What you should do:
Which lines in the records below contain the word "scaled"? Return each of them.

Data excerpts:

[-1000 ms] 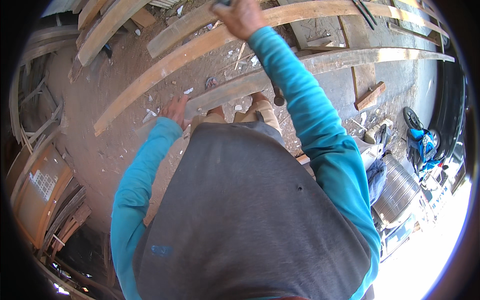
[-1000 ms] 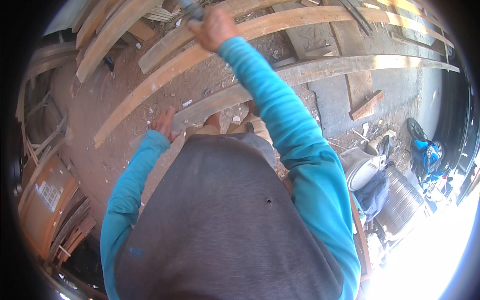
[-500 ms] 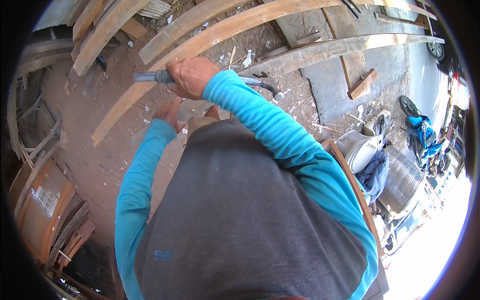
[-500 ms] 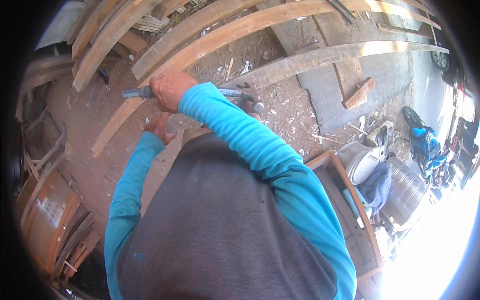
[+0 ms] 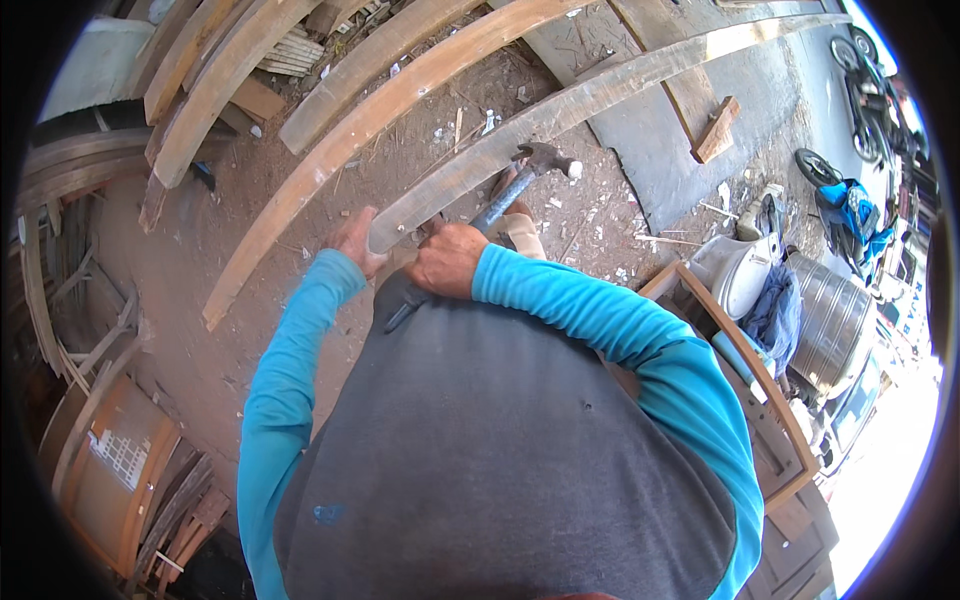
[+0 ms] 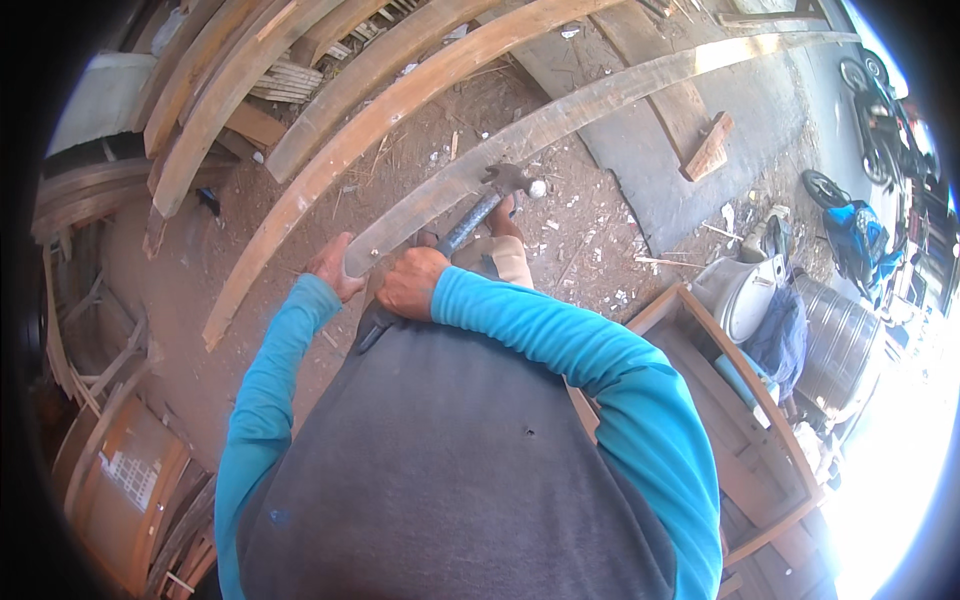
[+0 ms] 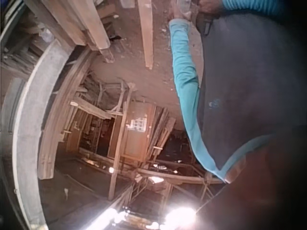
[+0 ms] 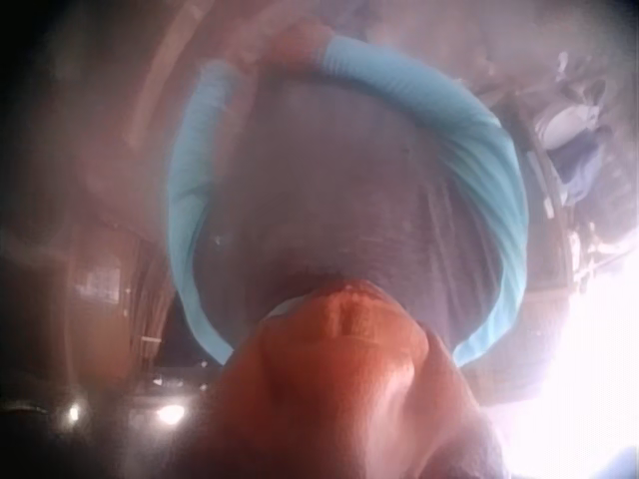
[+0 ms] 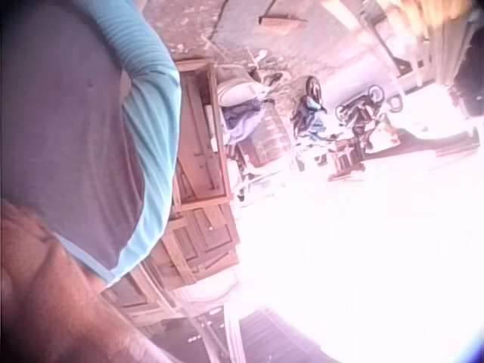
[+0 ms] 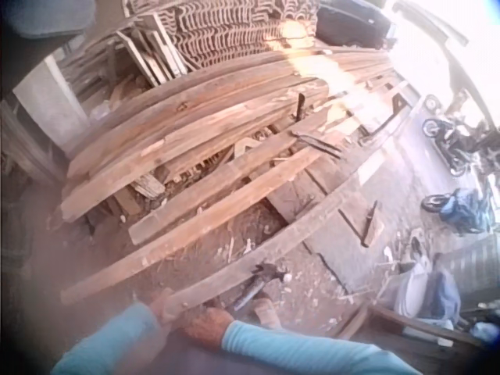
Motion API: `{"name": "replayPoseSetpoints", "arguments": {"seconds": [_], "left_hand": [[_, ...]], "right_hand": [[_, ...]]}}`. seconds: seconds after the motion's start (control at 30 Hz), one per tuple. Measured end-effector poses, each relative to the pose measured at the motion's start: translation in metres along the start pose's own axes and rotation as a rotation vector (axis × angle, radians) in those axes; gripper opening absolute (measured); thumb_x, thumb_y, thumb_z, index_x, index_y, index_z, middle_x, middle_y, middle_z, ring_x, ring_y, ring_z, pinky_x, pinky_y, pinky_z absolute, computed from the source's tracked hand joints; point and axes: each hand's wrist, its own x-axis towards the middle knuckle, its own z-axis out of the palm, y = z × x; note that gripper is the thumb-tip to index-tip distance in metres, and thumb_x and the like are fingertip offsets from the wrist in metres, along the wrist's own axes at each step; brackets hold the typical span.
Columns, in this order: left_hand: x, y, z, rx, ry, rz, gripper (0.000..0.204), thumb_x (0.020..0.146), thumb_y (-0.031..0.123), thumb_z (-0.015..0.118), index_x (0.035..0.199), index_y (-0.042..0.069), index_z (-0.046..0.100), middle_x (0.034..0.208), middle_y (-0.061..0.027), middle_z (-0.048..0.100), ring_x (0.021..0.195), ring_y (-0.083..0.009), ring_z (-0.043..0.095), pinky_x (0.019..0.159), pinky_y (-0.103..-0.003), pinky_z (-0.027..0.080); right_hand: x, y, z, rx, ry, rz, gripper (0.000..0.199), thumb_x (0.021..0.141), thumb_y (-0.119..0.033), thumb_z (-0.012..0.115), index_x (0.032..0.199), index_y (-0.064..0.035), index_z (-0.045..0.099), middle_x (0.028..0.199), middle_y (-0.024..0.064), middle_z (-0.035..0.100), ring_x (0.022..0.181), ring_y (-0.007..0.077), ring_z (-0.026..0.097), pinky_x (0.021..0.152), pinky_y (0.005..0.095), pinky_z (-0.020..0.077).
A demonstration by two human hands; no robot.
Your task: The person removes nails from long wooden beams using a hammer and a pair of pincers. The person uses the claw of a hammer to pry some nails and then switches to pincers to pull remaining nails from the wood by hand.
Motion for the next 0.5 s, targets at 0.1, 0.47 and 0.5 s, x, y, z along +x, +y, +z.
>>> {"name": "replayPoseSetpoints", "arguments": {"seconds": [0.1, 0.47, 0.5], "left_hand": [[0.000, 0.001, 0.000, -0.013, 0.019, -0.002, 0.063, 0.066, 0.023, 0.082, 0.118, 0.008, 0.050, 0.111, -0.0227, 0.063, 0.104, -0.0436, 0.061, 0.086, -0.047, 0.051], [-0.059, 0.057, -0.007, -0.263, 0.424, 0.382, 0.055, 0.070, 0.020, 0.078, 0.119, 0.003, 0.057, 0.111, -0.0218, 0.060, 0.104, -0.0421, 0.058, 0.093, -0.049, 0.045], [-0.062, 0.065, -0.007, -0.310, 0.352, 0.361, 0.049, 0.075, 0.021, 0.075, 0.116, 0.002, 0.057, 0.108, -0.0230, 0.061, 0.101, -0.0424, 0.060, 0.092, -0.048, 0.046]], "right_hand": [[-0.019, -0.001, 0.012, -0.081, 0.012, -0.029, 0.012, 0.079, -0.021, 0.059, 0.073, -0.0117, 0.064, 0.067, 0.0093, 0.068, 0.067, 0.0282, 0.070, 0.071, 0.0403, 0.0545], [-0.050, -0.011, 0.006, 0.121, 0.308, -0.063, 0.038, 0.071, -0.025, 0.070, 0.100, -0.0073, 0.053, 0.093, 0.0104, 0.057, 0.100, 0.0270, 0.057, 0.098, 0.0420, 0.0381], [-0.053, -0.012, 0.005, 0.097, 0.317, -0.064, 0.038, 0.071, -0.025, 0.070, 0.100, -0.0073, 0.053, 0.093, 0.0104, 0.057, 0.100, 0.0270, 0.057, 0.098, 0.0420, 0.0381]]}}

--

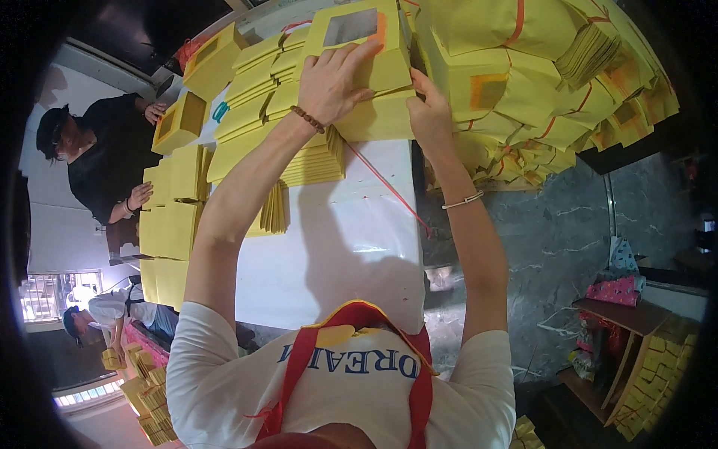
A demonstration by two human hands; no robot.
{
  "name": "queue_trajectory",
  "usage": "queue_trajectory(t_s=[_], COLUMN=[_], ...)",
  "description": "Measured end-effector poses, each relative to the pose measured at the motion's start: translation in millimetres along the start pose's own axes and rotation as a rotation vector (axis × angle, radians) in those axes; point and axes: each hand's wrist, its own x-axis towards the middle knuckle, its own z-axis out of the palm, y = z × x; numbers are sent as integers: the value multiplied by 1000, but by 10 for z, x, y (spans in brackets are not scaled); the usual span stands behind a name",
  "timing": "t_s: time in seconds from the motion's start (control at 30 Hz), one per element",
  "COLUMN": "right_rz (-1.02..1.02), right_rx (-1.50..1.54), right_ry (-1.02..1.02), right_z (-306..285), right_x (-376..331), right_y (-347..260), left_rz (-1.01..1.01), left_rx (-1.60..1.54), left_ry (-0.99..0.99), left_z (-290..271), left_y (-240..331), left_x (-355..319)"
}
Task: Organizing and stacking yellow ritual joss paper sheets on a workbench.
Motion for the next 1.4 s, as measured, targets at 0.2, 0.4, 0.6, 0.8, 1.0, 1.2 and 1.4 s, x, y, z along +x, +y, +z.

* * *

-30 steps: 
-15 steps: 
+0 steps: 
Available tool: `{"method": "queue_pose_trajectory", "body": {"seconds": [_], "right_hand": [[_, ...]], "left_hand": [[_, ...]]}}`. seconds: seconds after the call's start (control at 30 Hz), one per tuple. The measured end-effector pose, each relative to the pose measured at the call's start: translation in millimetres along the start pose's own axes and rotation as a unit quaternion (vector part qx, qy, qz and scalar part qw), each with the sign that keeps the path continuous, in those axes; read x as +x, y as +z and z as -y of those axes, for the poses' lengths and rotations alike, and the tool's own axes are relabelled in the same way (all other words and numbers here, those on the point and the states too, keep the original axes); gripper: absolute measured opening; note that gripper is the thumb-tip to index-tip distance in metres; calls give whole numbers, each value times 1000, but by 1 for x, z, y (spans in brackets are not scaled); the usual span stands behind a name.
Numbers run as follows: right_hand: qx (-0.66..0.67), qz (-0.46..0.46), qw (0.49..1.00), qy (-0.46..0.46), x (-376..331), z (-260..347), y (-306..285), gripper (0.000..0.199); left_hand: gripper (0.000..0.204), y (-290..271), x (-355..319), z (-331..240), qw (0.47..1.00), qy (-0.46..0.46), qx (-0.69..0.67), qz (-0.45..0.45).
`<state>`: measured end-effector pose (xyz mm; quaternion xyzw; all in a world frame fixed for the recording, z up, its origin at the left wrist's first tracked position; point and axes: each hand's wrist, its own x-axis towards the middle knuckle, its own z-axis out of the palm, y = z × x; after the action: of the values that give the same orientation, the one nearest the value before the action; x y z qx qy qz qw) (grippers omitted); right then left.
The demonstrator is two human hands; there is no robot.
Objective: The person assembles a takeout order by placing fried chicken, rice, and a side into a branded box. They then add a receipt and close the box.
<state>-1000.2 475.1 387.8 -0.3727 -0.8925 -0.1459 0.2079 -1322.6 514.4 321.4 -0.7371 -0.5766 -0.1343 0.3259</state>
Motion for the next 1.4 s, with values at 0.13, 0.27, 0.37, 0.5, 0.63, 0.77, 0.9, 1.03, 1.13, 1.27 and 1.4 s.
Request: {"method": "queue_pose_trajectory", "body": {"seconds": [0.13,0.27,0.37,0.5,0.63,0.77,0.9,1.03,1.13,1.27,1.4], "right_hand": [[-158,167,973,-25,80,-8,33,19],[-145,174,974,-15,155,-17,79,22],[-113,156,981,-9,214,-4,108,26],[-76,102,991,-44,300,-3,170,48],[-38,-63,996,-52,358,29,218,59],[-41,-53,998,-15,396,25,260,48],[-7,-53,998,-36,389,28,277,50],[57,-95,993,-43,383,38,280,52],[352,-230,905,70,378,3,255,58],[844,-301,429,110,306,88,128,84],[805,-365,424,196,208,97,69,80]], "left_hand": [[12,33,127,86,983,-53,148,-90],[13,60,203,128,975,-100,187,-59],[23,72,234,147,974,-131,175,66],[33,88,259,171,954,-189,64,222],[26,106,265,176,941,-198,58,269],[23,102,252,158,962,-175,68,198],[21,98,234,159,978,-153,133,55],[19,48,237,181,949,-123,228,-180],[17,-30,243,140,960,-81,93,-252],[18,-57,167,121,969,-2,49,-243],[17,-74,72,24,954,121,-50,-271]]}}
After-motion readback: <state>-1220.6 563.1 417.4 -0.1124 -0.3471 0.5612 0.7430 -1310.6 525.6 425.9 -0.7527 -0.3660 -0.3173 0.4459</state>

Written response:
  "description": "Measured end-effector poses, each relative to the pose measured at the motion's start: translation in millimetres along the start pose's own axes and rotation as a rotation vector (axis × angle, radians) in those axes; point and axes: each hand's wrist, its own x-axis towards the middle knuckle, its own z-axis out of the palm, y = z × x; numbers are sent as integers: the value multiplied by 1000, but by 10 for z, x, y (spans in brackets are not scaled); the usual span stands behind a name",
Available tool: `{"method": "queue_pose_trajectory", "body": {"seconds": [_], "right_hand": [[_, ...]], "left_hand": [[_, ...]]}}`. seconds: seconds after the call's start (control at 30 Hz), one per tuple. The measured end-effector pose, each relative to the pose measured at the call's start: translation in millimetres along the start pose's own axes and rotation as a unit quaternion (vector part qx, qy, qz and scalar part qw), each with the sign that keeps the path continuous, in those axes; read x as +x, y as +z and z as -y of those axes, for the poses' lengths and rotations alike, and the tool's own axes are relabelled in the same way (all other words and numbers here, those on the point and the states too, keep the original axes); gripper: absolute measured opening; note that gripper is the thumb-tip to index-tip distance in metres; calls give whole numbers, each value times 1000, but by 1 for x, z, y (spans in brackets are not scaled); the usual span stands behind a name.

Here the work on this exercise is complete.